Michael Kapp is a DNC member from California and chair of the DNC Youth Council who has staked out a position in favor of increasing transparency and promoting accountability among DNC members. Kapp told Sludge, “DNC meetings are not very transparent. Meeting information — time, date, and location — should be on an easily-discoverable webpage on the DNC website. Meetings of the Rules and Bylaws Committee, the Resolutions Committee, and the Credentials Committee should be live-streamed online.
“I would hope that the DNC would do more to require, or at least encourage, DNC members to provide at least an email address to be publicly accessible,” Kapp said. “DNC members do not even have complete contact information for many of our colleagues. That makes it extraordinarily difficult to connect with one another outside of twice-a-year DNC meetings. To encourage participation and collaboration, the DNC should create and maintain internal listservs for each DNC council and caucus. Right now, everything is maintained on an ad hoc basis by individual council and caucus chairs.”

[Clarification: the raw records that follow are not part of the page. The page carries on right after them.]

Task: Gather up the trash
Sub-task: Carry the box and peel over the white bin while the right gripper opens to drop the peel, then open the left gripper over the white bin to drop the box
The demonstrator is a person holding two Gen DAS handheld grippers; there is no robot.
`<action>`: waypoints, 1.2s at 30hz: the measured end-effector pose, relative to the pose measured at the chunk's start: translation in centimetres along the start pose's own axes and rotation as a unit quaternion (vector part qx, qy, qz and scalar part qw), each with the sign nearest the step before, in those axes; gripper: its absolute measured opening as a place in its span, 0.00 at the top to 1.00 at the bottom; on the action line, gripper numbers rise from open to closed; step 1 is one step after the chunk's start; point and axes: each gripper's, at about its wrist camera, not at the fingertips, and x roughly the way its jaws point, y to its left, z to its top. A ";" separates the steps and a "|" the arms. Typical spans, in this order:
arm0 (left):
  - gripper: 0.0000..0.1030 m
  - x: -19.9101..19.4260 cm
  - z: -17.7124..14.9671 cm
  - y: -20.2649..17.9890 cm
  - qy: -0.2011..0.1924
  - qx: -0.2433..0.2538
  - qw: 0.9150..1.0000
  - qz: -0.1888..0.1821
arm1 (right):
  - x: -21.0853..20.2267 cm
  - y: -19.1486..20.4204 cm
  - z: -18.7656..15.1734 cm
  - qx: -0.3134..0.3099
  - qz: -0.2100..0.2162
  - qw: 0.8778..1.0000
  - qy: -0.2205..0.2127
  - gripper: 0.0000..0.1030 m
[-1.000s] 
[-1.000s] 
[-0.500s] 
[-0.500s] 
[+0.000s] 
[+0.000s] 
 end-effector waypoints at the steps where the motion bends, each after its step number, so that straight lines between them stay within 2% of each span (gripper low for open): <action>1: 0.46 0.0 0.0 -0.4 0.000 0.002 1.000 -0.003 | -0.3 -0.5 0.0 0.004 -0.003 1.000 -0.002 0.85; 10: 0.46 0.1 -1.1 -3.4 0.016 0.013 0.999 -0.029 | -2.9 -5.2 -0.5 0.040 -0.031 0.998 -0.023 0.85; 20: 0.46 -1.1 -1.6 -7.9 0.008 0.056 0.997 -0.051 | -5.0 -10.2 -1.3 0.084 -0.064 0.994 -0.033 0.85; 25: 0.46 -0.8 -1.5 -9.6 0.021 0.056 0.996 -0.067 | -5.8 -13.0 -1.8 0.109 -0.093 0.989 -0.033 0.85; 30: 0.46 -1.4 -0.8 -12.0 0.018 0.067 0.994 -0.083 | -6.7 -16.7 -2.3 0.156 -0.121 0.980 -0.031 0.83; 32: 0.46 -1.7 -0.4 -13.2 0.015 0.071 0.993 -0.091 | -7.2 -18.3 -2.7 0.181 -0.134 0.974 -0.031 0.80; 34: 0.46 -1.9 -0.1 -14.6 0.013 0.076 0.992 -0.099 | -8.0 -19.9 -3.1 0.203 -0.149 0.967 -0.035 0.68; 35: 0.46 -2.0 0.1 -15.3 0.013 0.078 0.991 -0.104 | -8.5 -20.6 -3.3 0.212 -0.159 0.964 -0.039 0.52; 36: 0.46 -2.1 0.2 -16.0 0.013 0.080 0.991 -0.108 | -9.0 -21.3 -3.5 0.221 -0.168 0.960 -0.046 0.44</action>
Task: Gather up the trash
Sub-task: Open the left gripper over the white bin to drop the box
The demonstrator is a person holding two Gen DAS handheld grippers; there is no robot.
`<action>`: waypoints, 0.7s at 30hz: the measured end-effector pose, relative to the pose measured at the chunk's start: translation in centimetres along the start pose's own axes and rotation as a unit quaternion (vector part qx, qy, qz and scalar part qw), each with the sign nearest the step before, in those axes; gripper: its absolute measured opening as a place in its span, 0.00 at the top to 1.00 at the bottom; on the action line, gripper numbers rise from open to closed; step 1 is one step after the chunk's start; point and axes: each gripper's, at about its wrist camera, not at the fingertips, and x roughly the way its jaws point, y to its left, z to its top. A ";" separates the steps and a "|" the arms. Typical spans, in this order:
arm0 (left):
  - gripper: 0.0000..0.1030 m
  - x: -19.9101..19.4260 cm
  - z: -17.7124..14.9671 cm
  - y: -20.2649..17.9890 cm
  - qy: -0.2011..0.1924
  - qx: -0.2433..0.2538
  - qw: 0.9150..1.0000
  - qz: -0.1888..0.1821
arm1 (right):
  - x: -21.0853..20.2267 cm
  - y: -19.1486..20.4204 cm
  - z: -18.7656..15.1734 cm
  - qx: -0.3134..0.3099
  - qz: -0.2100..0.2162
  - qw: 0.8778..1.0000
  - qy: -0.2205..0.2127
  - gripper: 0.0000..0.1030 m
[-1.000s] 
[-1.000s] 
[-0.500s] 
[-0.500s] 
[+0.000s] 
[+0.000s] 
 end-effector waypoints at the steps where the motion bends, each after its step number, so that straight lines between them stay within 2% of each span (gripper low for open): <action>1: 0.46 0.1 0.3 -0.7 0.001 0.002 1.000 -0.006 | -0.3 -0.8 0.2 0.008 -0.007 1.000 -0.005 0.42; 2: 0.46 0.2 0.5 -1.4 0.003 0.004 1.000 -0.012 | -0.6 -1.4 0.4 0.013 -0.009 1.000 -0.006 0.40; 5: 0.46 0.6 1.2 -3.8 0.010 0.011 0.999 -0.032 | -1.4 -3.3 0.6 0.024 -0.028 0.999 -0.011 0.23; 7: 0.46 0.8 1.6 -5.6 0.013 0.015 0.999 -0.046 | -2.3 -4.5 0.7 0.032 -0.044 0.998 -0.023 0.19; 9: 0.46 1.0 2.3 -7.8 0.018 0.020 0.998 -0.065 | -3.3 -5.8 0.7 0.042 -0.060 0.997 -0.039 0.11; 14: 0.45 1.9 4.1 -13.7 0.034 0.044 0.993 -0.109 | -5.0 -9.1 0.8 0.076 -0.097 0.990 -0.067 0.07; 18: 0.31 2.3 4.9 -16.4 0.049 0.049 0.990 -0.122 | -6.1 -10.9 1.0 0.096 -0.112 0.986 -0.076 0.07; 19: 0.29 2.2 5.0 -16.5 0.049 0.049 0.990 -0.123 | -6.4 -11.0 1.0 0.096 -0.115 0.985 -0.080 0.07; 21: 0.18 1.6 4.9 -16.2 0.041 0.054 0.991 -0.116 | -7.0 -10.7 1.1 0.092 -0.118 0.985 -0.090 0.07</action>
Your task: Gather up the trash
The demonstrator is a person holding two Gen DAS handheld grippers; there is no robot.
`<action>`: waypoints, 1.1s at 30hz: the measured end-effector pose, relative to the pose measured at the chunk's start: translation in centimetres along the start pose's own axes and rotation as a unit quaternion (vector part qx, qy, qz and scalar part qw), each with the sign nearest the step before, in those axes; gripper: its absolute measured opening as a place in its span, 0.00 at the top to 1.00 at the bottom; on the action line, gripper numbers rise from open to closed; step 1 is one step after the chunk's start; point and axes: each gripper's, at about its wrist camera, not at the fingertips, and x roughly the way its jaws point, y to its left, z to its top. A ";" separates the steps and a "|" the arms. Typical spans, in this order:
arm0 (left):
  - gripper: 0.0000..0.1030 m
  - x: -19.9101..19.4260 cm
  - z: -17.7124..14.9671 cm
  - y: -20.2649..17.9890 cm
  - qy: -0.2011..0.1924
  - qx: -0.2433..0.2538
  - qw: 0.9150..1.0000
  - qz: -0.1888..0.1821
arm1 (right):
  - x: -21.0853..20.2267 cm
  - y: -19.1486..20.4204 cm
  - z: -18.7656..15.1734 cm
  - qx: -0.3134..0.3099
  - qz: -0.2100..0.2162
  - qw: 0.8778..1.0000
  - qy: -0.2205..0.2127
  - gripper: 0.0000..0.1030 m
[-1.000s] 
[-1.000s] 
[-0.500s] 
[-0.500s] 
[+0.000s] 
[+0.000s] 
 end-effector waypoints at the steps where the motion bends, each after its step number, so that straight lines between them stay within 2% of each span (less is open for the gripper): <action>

Perez has said publicly he’ll serve through 2020, and if presumptive Democratic nominee Biden wins the upcoming presidential election, then traditionally Perez’s successor as party chair would be chosen next year primarily by the Biden political operation. In January, two top DNC finance officials, Daniel Halpern and Chris Korge, claimed responsibility for secretly approving a generous exit package for Perez and two of his top deputies, though Perez denied foreknowledge of the arrangement.
Over the past seven months of Sludge’s DNC reporting series, none of the half-dozen DNC officials emailed and messaged have responded to a request for comment from Sludge, and none of the DNC committee co-chairs emailed have responded to questions about how their bodies “adopts adequate policies and procedures with respect to … avoidance of conflicts of interest,” as stated on page 18 of the DNC Charter.
“Where does the power and the authority at the DNC really lay?” said Kapp. “Is it controlled solely by the chair with no oversight or checks and balances, or does it reside in state parties and grassroots Democrats? We need a DNC that not only listens to our voters and our base of activists, but includes these voices.”